You wouldn’t think “waste” or “scrap” would be the most appetizing words for describing juice ingredients. But they are perfect for Loop juices, reports Montreal business weekly Les Affaires. And the juices also happen to be delicious.

“Save the world one vegetable at a time” seems to be the motto of Loop Juice, which was cofounded by raw food entrepreneur David Côté, who also launched the Crudessence raw food restaurant chain in Quebec.

Loop’s line of fruit and vegetable juices is made from the surpluses of distributor Courchesne Larose, and includes flavours such as “King of the Hill” — a mix of cantaloupe, carrots, fennel, clementines, pineapple, green apple, lime and curcuma. There is nothing scrap-like about the prices, though: the juices retail for $3.99 to $4.99.


Bear fists

Black bear

Many will recall the famous quote that news is not about a dog biting a man, but about a man who bites a dog. In that vein, a Sudbury man’s feat of punching a black bear and walking away relatively unscathed definitely qualifies as news, as reported by The Guardian.                                

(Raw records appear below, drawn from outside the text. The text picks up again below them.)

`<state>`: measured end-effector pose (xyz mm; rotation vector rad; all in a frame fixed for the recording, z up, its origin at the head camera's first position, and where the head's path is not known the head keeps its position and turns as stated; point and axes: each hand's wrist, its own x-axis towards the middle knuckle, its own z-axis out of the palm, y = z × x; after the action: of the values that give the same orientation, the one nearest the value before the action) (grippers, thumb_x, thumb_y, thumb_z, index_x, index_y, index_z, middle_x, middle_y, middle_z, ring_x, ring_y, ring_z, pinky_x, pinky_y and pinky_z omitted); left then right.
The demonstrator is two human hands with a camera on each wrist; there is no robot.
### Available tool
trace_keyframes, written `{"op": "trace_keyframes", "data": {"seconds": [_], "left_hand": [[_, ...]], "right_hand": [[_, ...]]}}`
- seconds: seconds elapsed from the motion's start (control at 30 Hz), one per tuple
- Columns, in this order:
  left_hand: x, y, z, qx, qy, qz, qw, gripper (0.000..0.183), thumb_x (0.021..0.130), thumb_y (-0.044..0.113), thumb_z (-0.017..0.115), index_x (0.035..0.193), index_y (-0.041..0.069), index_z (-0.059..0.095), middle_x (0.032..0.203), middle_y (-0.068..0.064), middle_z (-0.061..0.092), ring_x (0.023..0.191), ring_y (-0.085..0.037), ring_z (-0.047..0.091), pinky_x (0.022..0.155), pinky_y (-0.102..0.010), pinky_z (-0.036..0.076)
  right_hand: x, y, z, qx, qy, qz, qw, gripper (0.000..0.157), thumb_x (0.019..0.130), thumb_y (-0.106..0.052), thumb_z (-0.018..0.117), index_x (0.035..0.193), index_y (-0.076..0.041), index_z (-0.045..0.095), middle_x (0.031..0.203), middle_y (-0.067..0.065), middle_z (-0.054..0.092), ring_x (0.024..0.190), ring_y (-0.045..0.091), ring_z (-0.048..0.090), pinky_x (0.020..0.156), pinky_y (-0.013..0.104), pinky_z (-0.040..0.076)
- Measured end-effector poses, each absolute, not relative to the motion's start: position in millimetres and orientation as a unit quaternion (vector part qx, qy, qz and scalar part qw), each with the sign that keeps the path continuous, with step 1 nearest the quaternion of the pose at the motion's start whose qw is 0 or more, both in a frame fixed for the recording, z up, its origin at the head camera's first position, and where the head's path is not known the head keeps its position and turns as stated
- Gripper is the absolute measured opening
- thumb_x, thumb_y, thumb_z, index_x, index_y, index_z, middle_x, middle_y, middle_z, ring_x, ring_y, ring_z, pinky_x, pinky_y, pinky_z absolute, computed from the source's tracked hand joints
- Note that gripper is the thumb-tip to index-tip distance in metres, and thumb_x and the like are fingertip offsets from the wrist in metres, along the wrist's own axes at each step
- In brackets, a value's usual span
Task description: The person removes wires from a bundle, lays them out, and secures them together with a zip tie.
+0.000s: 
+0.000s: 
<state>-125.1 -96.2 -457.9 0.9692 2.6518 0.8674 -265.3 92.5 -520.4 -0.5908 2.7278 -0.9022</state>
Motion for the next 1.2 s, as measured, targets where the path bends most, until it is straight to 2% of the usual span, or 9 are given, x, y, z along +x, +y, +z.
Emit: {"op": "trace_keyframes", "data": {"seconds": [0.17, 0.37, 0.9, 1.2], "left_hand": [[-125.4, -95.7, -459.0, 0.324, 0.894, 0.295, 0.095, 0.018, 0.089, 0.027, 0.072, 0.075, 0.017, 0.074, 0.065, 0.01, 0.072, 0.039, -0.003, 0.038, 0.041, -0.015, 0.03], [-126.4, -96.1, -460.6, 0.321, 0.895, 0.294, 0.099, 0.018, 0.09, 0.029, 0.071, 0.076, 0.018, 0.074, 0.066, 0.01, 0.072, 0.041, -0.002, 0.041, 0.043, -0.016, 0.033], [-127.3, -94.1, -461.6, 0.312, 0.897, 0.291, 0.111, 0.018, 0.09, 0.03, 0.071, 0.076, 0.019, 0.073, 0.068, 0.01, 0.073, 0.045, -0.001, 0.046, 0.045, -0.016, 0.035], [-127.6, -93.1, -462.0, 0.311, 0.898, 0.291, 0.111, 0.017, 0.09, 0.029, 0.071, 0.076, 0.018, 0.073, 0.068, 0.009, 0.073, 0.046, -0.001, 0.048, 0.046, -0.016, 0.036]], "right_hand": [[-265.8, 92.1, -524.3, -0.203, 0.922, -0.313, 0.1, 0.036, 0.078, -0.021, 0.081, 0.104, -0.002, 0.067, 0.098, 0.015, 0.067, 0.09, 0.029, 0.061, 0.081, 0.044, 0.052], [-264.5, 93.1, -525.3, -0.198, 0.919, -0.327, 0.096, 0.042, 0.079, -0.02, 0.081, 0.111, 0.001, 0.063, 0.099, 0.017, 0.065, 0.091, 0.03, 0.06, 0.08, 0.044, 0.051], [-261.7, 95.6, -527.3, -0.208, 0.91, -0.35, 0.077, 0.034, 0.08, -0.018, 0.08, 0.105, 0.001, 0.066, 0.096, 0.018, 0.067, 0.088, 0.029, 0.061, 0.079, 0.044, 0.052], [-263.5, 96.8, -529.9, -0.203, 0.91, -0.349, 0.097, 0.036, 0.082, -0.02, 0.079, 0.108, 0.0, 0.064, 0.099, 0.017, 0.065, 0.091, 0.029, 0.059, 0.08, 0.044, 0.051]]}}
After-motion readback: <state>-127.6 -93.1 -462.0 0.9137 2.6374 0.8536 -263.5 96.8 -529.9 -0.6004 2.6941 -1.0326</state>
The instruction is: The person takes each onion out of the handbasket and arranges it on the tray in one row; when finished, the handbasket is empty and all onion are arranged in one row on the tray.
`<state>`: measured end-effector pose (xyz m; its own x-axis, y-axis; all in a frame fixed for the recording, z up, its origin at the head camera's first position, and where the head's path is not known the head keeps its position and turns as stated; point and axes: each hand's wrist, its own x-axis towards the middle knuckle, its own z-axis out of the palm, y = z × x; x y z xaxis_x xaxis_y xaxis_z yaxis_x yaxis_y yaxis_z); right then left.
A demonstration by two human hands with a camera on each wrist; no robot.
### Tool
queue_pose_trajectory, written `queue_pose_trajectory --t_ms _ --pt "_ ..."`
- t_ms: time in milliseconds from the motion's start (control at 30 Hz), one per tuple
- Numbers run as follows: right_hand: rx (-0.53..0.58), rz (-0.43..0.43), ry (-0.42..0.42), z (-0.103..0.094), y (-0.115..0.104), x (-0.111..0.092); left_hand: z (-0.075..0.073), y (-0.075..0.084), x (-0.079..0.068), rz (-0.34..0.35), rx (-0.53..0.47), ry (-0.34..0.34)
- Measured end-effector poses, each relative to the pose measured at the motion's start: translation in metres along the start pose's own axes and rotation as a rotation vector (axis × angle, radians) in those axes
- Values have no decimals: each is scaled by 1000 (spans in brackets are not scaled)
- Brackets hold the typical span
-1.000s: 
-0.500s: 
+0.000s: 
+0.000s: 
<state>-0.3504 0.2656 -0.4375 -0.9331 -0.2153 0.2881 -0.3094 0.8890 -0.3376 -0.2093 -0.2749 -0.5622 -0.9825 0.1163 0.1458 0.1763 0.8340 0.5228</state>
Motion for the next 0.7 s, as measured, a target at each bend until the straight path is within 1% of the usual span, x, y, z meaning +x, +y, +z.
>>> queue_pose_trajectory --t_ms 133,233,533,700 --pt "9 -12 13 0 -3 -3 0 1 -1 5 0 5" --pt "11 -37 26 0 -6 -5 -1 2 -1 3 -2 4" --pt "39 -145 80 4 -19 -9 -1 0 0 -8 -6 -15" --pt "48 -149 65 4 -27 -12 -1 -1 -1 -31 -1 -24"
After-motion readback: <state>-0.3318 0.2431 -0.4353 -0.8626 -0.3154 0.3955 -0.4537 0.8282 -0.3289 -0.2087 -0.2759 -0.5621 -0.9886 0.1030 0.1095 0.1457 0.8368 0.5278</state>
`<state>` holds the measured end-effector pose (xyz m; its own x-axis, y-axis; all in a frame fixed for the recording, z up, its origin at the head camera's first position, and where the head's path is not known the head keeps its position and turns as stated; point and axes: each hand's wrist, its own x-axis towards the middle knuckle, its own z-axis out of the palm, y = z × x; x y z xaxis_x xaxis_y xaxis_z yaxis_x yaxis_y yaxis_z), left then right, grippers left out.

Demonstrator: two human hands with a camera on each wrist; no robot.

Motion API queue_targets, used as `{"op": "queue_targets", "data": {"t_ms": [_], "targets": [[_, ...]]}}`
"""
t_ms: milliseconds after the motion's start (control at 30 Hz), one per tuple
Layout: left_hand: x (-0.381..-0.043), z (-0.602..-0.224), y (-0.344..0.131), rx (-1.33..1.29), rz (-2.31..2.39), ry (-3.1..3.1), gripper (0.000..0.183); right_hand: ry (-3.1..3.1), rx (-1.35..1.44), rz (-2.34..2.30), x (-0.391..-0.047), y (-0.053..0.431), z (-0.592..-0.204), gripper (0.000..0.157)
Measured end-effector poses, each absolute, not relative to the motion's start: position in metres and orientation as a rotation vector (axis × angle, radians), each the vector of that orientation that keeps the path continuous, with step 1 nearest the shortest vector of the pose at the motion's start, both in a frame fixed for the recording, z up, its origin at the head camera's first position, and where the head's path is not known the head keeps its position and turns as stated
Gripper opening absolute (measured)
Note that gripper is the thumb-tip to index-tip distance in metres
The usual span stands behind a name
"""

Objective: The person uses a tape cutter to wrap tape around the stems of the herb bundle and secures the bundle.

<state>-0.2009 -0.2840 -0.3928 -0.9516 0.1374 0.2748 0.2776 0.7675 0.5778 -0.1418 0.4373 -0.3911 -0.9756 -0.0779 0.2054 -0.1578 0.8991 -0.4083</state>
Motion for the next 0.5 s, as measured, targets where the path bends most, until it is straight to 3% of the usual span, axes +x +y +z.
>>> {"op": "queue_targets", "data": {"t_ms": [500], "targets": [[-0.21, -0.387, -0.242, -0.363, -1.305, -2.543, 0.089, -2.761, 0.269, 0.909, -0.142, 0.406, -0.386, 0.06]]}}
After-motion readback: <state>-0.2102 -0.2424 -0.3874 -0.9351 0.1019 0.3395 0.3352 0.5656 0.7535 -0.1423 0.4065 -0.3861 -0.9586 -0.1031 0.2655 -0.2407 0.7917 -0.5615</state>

After startling a bear cub, Rick Nelson, a former black bear hunter who had taken boxing classes, found himself facing its 145.1-kg mother. As the bear was standing on her hind legs in attack position, Nelson remembered that bears are right-handed, and prepared his defence and swing accordingly, hitting the mother directly on the snout and drawing blood.

The blow was not decisive, however, and Nelson was readying himself for the moment of truth. But the cub that had gotten the ex-boxer in trouble also saved him as it scuttled away — and its mother followed as if nothing had happened.


Tax paradise

Canada is still No. 1 for corporate tax competitiveness, according to KPMG’s Focus on Tax 2016.

The report calculates the impact of all business tax costs, including corporate income tax as well as capital taxes, sales and property taxes, in 10 countries and 111 cities. At 52.4, Canada’s total tax index (TTI) gives us a strong lead over our closest competitor, the UK (64.5).

In seventh spot, the US has a TTI of 100, followed by Japan (108.2), Italy (110.5) and France (136.6). As for cities, Toronto (47.4), Vancouver (49) and Montreal (57.4) take the first, second and fourth places, respectively.


Kudos for kiddy banks

Young student

Canadian parents are more focused on saving for their children’s education than parents in other western countries are, reports Yahoo! Finance, based on an HSBC report.

A survey of 6,241 parents in 15 countries (434 in Canada) showed that 72% of Canadian parents have started saving for their children’s postsecondary education, compared with 65% in the US and 46% in the UK. Moreover, 53% of parents with household incomes of less than $65,000 give priority to education compared with 40% of households above that income level.